O es que, quizás, de alguna casa donde celebraban –pereque se llamaba entonces a las fiestas ruidosas– venía la música de un tocadiscos que una y otra vez tocaba la cumbia El año viejo, cantada por el vocalista tapatío Tony Camargo, “Ay, yo no olvido al año viejo / Porque me ha dejao’ cosas muy buenas / Mira / Me dejó una chiva, una burra negra / Una yegua blanca y una buena suegra”, del colombiano Crescencio Salcedo, el campesino analfabeto que compuso otras joyas como “La múcura que está en el suelo…”, que fue a dar a la voz de Benny Moré, y “Se va el caimán, se va para Barranquilla…”, cantada por el inigualable bachiller José María Peñaranda, que elevó las vulgaridades de palabra a la categoría de arte, baste recordar su célebre Ópera del mondongo.
No se podía disputarle la preponderancia a la noche del 24 de diciembre en un pueblo pequeño, donde la tradición religiosa se imponía sobre las festividades profanas; y sobre todo en un hogar modesto como el mío, donde los recursos no alcanzaban para dos celebraciones rumbosas seguidas. Para la cena de Nochebuena un chompipe, el pavo indígena, de primacía tradicional en Nicaragua ante de la moda importada del pavo gringo, que se criaba y alimentaba a lo largo del año en el patio de la casa, y cuando iba a ser sacrificado recibía como gracias final un trago de ron que se le administraba como parte de la ceremonia ritual, abriéndole el pico en medio de aleteos de resistencia, sospecho que no con la intención de hacer más llevadera su muerte, sino que para ablandarle la carne.

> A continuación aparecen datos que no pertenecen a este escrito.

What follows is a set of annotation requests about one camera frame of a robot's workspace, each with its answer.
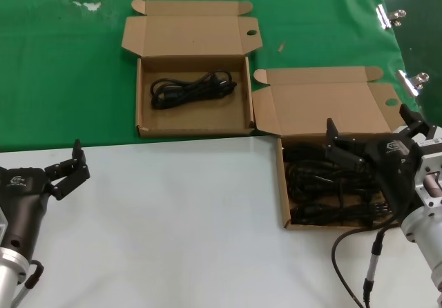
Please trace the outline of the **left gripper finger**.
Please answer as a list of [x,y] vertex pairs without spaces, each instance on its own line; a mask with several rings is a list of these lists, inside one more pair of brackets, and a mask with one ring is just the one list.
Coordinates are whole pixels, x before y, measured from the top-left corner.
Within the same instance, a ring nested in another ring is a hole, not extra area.
[[64,199],[88,180],[90,171],[80,140],[75,140],[72,157],[69,160],[48,166],[44,171],[50,182],[46,186],[46,191],[57,200]]

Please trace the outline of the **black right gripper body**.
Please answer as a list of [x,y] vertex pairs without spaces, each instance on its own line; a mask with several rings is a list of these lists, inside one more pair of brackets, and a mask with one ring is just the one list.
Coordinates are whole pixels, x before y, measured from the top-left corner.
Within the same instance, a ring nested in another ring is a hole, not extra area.
[[413,173],[416,162],[410,159],[414,140],[400,135],[375,137],[367,142],[365,156],[375,180],[397,222],[421,206],[416,201]]

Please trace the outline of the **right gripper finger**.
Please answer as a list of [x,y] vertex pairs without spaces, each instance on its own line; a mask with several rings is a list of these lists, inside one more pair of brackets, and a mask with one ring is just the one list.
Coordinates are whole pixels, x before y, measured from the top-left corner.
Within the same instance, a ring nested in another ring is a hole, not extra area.
[[426,139],[433,139],[435,136],[435,125],[427,122],[420,112],[409,109],[406,104],[401,104],[399,114],[406,127],[399,131],[399,134],[408,138],[423,134]]
[[369,173],[369,164],[367,163],[365,154],[365,147],[369,137],[365,135],[340,135],[332,118],[327,119],[326,126],[326,158],[343,169],[357,173]]

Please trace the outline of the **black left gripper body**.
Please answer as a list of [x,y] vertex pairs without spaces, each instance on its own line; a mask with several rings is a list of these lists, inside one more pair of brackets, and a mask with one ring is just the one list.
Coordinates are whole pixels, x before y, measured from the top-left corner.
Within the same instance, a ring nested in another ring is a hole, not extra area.
[[42,169],[1,169],[1,210],[8,221],[3,248],[33,256],[50,197],[48,185]]

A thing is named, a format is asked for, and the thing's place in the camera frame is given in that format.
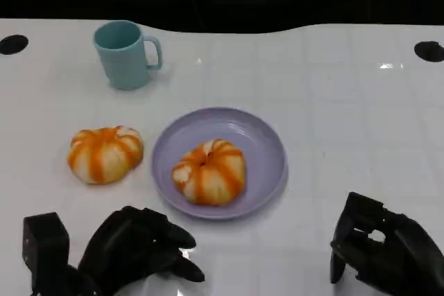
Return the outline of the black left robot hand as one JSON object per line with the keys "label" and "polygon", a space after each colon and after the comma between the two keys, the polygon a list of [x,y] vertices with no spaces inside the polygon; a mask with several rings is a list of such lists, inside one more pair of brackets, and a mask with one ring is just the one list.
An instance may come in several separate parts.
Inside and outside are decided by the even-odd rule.
{"label": "black left robot hand", "polygon": [[181,252],[195,247],[195,238],[164,214],[126,206],[113,212],[94,232],[78,270],[104,295],[114,295],[157,273],[204,282],[204,272]]}

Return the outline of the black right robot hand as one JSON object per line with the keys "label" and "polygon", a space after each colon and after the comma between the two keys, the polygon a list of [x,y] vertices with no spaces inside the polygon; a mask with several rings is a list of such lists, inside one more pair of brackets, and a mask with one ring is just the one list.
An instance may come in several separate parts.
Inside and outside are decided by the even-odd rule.
{"label": "black right robot hand", "polygon": [[443,253],[415,220],[351,192],[330,243],[330,281],[349,265],[357,280],[389,295],[442,295]]}

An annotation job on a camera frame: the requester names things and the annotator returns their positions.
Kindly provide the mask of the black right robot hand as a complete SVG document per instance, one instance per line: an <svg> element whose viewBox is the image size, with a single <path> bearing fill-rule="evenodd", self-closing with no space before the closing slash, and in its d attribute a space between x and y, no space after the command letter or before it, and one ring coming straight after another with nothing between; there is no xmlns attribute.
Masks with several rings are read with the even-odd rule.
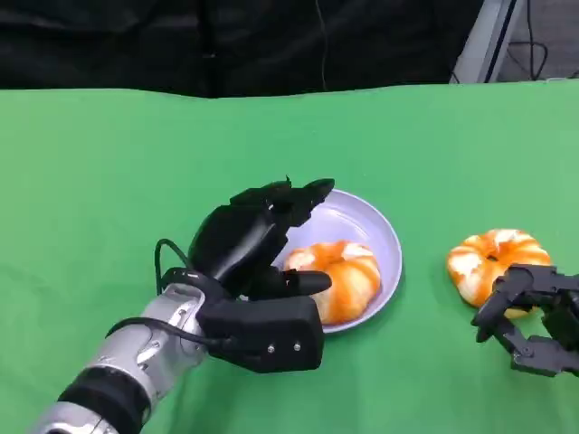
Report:
<svg viewBox="0 0 579 434"><path fill-rule="evenodd" d="M524 336L505 317L516 308L543 311L548 337ZM476 341L498 340L511 356L511 368L554 377L578 374L578 277L566 276L553 266L514 264L493 284L493 292L471 321L478 328Z"/></svg>

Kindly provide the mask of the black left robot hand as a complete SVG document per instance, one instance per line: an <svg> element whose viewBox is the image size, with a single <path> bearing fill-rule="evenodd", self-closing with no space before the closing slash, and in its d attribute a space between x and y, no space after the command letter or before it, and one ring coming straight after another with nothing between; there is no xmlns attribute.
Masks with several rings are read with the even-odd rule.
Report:
<svg viewBox="0 0 579 434"><path fill-rule="evenodd" d="M189 263L232 297L311 296L330 288L331 278L322 271L283 271L273 261L289 229L307 222L334 185L334 179L323 178L294 187L285 179L236 194L204 219L188 249Z"/></svg>

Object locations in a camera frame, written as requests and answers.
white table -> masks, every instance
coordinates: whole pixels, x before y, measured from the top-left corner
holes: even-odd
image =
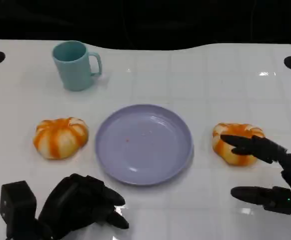
[[[0,190],[26,180],[37,215],[56,184],[72,173],[103,180],[126,199],[118,209],[130,222],[121,231],[92,226],[66,240],[291,240],[291,216],[231,197],[236,186],[288,185],[276,164],[228,166],[211,147],[219,122],[260,126],[291,151],[291,45],[212,44],[178,51],[128,51],[88,46],[101,55],[99,84],[83,92],[63,89],[51,57],[57,41],[0,40]],[[103,173],[93,141],[98,126],[121,107],[150,103],[186,121],[194,138],[191,167],[153,187],[121,184]],[[67,161],[44,160],[32,137],[43,119],[83,119],[87,145]],[[5,239],[0,217],[0,240]]]

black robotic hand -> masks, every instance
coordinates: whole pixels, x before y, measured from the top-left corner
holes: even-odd
[[[39,218],[37,200],[25,181],[4,184],[0,214],[7,228],[7,239],[59,240],[71,231],[92,223],[107,222],[128,229],[129,223],[115,211],[124,198],[91,176],[65,177],[48,196]]]
[[[51,229],[54,239],[95,222],[128,229],[129,224],[114,206],[125,204],[124,198],[91,176],[72,174],[65,177],[47,198],[38,221]]]
[[[232,153],[237,155],[253,155],[272,164],[278,162],[283,171],[283,179],[291,187],[291,153],[275,142],[259,136],[246,138],[234,135],[221,135],[221,139],[234,146]],[[231,195],[244,202],[263,205],[267,211],[291,214],[291,190],[274,186],[272,189],[258,186],[238,186],[231,190]]]

teal mug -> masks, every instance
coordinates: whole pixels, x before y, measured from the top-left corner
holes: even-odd
[[[80,41],[66,41],[55,46],[52,51],[53,60],[59,72],[63,86],[70,91],[81,91],[89,88],[92,77],[102,73],[101,58],[96,52],[88,52]],[[89,56],[95,56],[99,72],[91,72]]]

mug handle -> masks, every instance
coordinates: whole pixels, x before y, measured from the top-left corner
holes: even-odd
[[[97,64],[99,65],[99,72],[92,72],[91,75],[101,75],[102,74],[102,62],[101,62],[100,55],[96,52],[89,52],[89,56],[95,56],[95,58],[97,60]]]

decorative pumpkin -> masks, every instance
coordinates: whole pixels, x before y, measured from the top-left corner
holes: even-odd
[[[252,138],[253,135],[264,138],[263,131],[250,124],[238,123],[219,123],[213,128],[212,148],[220,155],[228,164],[237,166],[248,166],[256,162],[256,158],[252,155],[236,155],[231,152],[234,148],[221,140],[220,135],[236,135],[246,138]]]
[[[46,159],[64,159],[83,147],[88,137],[88,126],[79,118],[43,120],[36,127],[33,144]]]

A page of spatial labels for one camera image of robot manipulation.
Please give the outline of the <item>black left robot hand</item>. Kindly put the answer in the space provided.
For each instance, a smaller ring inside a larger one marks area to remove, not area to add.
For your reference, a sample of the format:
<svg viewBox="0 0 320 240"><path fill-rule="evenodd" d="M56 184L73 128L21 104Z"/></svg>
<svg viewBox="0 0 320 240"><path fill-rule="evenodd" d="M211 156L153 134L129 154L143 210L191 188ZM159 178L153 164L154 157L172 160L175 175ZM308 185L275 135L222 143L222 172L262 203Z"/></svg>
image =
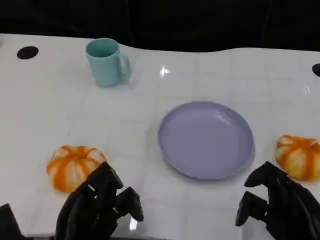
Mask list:
<svg viewBox="0 0 320 240"><path fill-rule="evenodd" d="M126 215L137 222L144 220L140 196L133 188L124 188L116 171L103 162L64 202L54 238L109 240L118 219Z"/></svg>

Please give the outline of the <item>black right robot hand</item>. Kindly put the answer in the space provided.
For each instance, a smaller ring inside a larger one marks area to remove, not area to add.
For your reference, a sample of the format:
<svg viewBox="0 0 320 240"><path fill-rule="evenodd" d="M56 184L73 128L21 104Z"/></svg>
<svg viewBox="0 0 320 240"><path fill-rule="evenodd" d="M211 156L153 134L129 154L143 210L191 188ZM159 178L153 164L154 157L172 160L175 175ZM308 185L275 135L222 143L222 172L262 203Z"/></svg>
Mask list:
<svg viewBox="0 0 320 240"><path fill-rule="evenodd" d="M269 161L255 169L244 183L247 188L260 185L267 188L268 200L246 191L237 210L237 227L254 218L264 222L276 240L320 238L320 204L307 188Z"/></svg>

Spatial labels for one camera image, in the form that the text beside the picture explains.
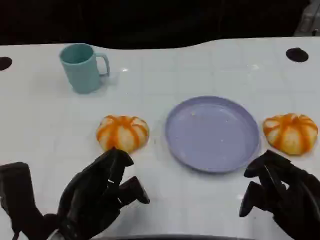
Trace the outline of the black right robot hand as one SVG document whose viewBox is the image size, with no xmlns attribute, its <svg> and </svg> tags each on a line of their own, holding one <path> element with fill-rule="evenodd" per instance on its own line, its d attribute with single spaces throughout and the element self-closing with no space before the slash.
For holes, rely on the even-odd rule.
<svg viewBox="0 0 320 240">
<path fill-rule="evenodd" d="M 320 182 L 287 158 L 267 150 L 246 168 L 251 181 L 241 202 L 239 216 L 256 207 L 272 213 L 277 225 L 294 240 L 320 238 Z"/>
</svg>

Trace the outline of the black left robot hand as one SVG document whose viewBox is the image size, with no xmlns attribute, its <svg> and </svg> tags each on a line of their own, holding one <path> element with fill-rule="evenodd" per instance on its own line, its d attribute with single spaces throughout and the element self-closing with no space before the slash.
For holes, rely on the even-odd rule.
<svg viewBox="0 0 320 240">
<path fill-rule="evenodd" d="M 89 240 L 106 230 L 121 209 L 150 199 L 136 176 L 123 182 L 129 154 L 113 147 L 77 173 L 64 189 L 57 211 L 59 231 L 66 240 Z"/>
</svg>

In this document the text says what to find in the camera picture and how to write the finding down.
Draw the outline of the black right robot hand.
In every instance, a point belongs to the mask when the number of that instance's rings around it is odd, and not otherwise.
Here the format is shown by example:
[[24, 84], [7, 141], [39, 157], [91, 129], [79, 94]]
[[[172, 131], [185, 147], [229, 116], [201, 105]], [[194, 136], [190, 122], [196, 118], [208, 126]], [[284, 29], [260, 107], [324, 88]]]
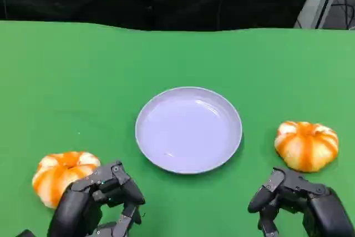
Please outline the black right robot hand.
[[354, 226], [335, 190], [292, 169], [274, 167], [247, 210], [259, 213], [257, 226], [264, 236], [279, 236], [274, 220], [280, 209], [302, 213], [308, 236], [354, 236]]

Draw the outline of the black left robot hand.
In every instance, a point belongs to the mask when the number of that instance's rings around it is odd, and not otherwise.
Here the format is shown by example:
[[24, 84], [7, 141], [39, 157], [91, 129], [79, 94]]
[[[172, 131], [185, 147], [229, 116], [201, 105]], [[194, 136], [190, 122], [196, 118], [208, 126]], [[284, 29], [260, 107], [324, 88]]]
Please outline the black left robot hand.
[[[142, 192], [117, 160], [67, 186], [47, 235], [128, 236], [133, 224], [141, 224], [139, 206], [143, 204]], [[123, 205], [124, 209], [117, 221], [101, 224], [103, 205]]]

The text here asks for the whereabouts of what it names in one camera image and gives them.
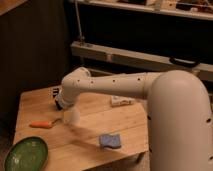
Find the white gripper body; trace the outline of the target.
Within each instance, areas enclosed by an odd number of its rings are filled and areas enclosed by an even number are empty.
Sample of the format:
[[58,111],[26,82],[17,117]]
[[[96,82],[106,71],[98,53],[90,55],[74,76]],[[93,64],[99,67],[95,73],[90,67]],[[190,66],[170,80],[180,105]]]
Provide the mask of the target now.
[[62,93],[59,92],[55,97],[55,104],[58,110],[68,109],[73,107],[77,100],[77,95],[69,95],[67,99],[62,96]]

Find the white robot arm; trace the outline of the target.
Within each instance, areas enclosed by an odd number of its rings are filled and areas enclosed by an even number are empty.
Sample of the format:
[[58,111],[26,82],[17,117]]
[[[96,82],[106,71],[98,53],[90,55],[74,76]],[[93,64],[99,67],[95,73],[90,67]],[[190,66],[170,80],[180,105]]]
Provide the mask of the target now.
[[213,171],[210,99],[197,76],[171,70],[93,77],[80,67],[62,79],[56,104],[70,108],[83,92],[147,101],[150,171]]

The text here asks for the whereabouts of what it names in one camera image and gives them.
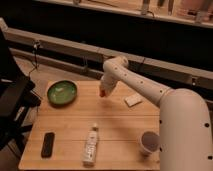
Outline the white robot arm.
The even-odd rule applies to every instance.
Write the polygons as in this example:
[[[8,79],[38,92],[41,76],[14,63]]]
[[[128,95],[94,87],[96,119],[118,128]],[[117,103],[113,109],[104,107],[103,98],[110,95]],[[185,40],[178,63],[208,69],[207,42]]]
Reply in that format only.
[[[124,56],[106,60],[103,70],[102,97],[109,96],[121,81],[159,108],[160,171],[213,171],[210,112],[201,95],[130,71]]]

Era una de las ocasiones en que mi madre entraba en la cocina, dotada de una estufa de hierro colado con horno y una chimenea que aventaba el humo oscuro por encima del techo, para dorar el chompipe y preparar el relleno, una rica mezcla barroca donde entra el pan rallado, la carne de cerdo, la mantequilla abundante, el dulce de rapadura, uvas y ciruelas pasas, aceitunas en salmuera, alcaparras y cebollas encurtidas, cuya receta Tulita, mi mujer, conserva en la memoria; la receta de su madre, pues hay una por cada familia nicaragüense.
Se cenaba el último día del año en mi casa de Masatepe, pero temprano, y el chompipe dejaba paso a un humilde nacatamal, que para mí era igual de suculento, la masa de maíz adobada con achiote y compuesta con carne de cerdo, papas, arroz, y otra vez las uvas y ciruelas pasas y las alcaparras, en su envoltorio de hojas de plátano, y que en nuestra temporada de Berlín en los años 70 Tulita solía hacer, con mi modesta ayuda, en tributo a la nostalgia culinaria que siempre persigue a los exiliados, envolviéndolos en papel de aluminio, porque las hojas de plátano sólo era posible conseguirlas robándolas en el Botanischer Garten.
Entonces en Europa lo latinoamericano era todavía exótico, y los alemanes se fascinaban con los ardides del realismo mágico. Si ahora quisiéramos celebrar el Año Nuevo con nacatamales en Madrid, en este año tercero de nuestro segundo destierro, las hojas de plátano son fáciles de conseguir en las tiendas de comestibles de los bangladesíes e hindúes de Lavapiés, o bien los nacatamales, clonados a la perfección por manos nicaragüenses, se pueden encargar a domicilio.
Nos fuimos a vivir a Costa Rica en 1964 después de casarnos, y estábamos de vacaciones en Masatepe cuando ocurrió el terremoto que destruyó Managua, recién pasada la medianoche del sábado 23 de diciembre de 1972, 20 mil muertos, y el éxodo forzado de la población entera.
Masatepe comenzó a llenarse de refugiados que acampaban en las aceras y en el atrio de la iglesia, deambulaban en el parque central y frente a la tienda de mi padre, que ocupaba la pieza esquinera de nuestra casa, una multitud como en las fiestas patronales sólo que silenciosa y desconcertada; y no hubo celebración navideña, ni tampoco de Año Nuevo, porque era un duelo, y a nadie se le ocurría congregarse para festejar a la vista de tanta desgracia paseándose frente a las puertas.
Quizás un Año Nuevo madrileño sea sentarse frente al televisor para ver la celebración de Puerta del Sol, y comerse mientras las uvas que ya vienen en cajitas de 12 unidades. Y quizás ser madrileño signifique que cuando aterrizo en Barajas siento, de alguna manera, que estoy volviendo a casa.